::: Data provided :::

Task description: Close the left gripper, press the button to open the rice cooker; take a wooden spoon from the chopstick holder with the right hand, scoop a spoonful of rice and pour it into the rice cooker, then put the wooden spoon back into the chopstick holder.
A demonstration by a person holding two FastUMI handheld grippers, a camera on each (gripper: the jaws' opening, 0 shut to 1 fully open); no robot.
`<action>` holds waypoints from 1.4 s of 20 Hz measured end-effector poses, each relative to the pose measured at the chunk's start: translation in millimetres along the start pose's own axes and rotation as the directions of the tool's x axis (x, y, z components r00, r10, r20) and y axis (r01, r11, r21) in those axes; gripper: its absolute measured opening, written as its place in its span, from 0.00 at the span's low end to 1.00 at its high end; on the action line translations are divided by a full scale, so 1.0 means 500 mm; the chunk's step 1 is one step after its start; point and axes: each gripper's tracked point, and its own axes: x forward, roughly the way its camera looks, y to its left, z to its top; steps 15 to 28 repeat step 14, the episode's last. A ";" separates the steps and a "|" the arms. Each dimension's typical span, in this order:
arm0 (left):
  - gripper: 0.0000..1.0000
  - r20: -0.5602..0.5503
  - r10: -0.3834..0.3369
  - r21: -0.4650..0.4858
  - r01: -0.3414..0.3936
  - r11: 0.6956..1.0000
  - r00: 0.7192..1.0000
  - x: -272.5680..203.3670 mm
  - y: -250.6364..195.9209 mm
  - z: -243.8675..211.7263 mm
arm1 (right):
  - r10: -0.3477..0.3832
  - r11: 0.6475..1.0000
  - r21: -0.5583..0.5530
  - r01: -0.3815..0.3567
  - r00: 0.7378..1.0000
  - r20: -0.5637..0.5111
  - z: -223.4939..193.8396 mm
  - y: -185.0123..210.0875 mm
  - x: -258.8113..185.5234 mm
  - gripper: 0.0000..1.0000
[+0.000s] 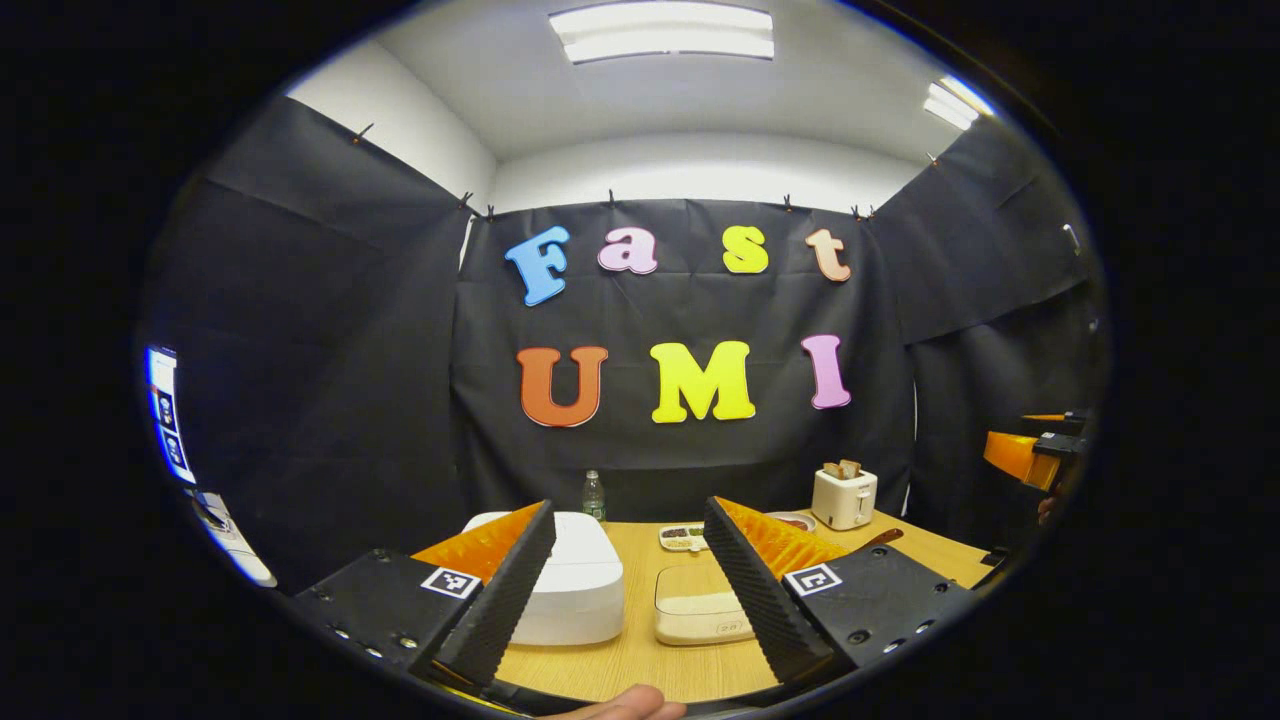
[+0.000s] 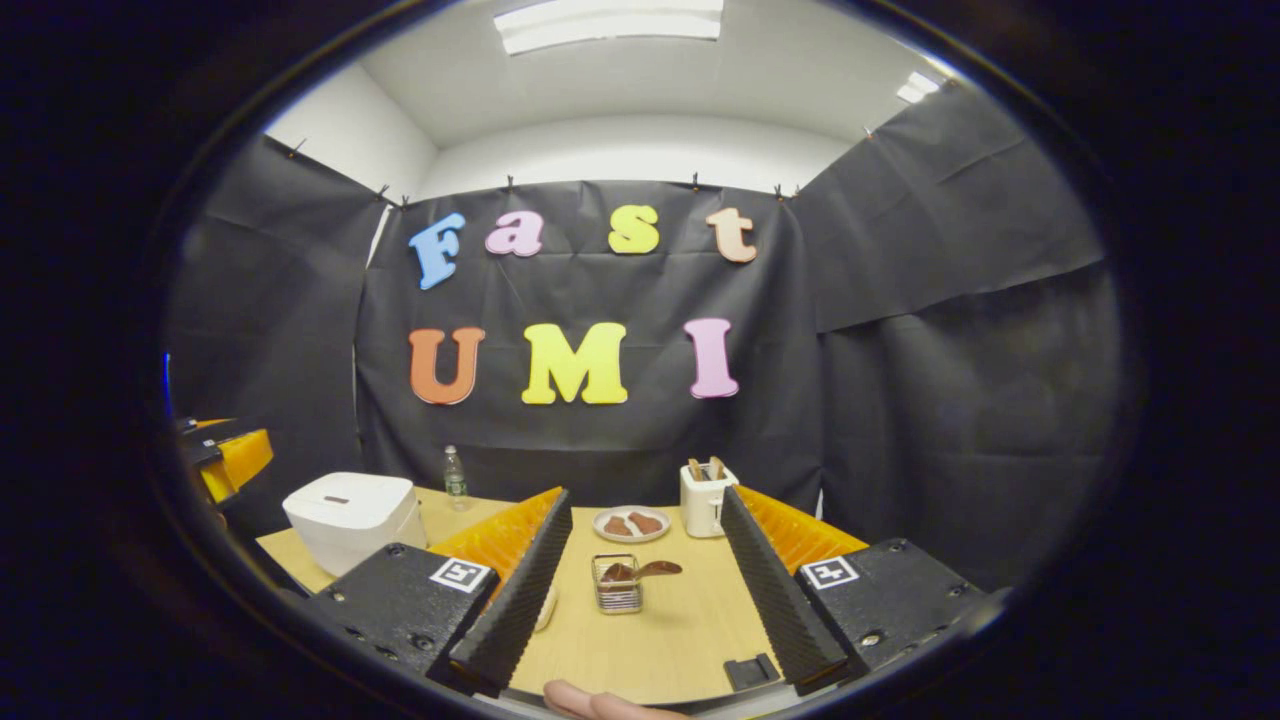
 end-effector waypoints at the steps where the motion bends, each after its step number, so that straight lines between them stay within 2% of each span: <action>1: 0.95 0.004 -0.004 -0.007 0.004 1.000 1.000 -0.001 0.002 0.003 | 0.000 1.000 0.000 0.000 1.000 0.003 0.003 0.001 -0.002 0.98; 3: 0.95 0.009 -0.017 -0.016 0.017 1.000 1.000 -0.008 0.002 0.006 | 0.001 1.000 0.005 -0.001 1.000 0.005 0.006 0.000 -0.001 0.98; 5: 0.94 0.012 -0.064 -0.031 0.065 0.997 0.998 -0.014 -0.016 0.005 | 0.003 1.000 0.002 -0.003 1.000 0.005 0.004 -0.006 -0.008 0.98; 7: 0.94 0.006 -0.084 -0.027 0.085 0.996 0.996 -0.015 -0.016 0.004 | -0.006 1.000 0.005 0.006 1.000 0.005 0.003 -0.018 -0.007 0.94; 12: 0.94 0.004 -0.071 -0.021 0.072 0.997 0.997 -0.016 -0.010 0.001 | -0.030 0.999 0.018 0.030 1.000 -0.003 -0.004 -0.040 -0.008 0.94; 13: 0.94 -0.001 -0.076 -0.021 0.076 0.997 0.997 -0.016 -0.014 -0.005 | -0.036 0.999 0.019 0.036 0.999 -0.001 -0.002 -0.044 -0.010 0.98; 28: 0.94 -0.010 -0.076 -0.022 0.076 0.997 0.997 -0.013 -0.017 -0.007 | -0.036 0.999 0.022 0.036 0.999 0.002 -0.001 -0.047 -0.011 0.98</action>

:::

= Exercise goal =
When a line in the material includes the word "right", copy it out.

= Your response =
Task description: Close the left gripper, press the button to open the rice cooker; take a wooden spoon from the chopstick holder with the right hand, scoop a spoonful of rice and pour it into the rice cooker, then put the wooden spoon back into the chopstick holder.
arm1 (right):

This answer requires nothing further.